Description of the task: Filter the listing so that only lines with the word "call" remain.

Data below:
+ + +

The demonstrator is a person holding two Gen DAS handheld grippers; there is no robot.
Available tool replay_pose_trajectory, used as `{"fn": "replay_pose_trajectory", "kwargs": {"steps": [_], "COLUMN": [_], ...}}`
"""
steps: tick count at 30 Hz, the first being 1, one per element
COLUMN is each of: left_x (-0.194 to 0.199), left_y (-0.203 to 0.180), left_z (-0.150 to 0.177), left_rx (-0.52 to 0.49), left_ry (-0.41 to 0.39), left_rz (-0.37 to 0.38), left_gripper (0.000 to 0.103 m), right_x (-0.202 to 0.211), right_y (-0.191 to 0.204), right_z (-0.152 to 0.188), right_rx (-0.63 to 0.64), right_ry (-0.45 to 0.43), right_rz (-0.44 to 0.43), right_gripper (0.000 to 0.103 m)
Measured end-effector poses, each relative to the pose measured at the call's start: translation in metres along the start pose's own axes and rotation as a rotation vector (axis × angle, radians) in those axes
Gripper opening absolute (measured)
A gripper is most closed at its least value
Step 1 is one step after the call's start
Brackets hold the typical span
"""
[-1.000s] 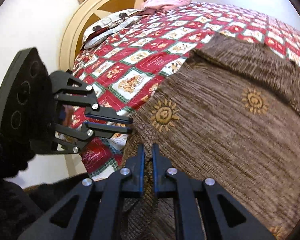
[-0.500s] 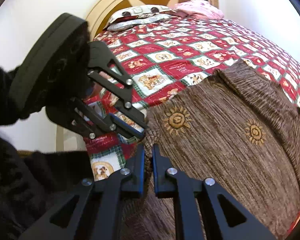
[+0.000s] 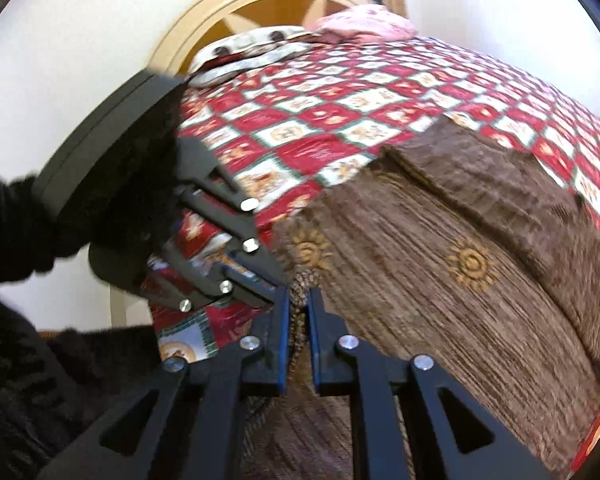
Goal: Fold small clothes
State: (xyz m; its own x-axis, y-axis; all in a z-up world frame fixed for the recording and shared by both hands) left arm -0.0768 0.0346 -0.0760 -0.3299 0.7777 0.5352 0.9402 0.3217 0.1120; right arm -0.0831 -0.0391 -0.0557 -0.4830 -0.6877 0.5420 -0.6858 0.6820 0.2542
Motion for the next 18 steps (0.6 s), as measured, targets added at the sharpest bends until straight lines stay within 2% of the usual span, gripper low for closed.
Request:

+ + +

Your solution:
Measured end-effector poses, each relative to the pose measured at the call's start: translation in metres along the start pose's own axes and rotation as a rotation vector (axis × angle, radians) in those axes
Step 1 is one step after the call's start

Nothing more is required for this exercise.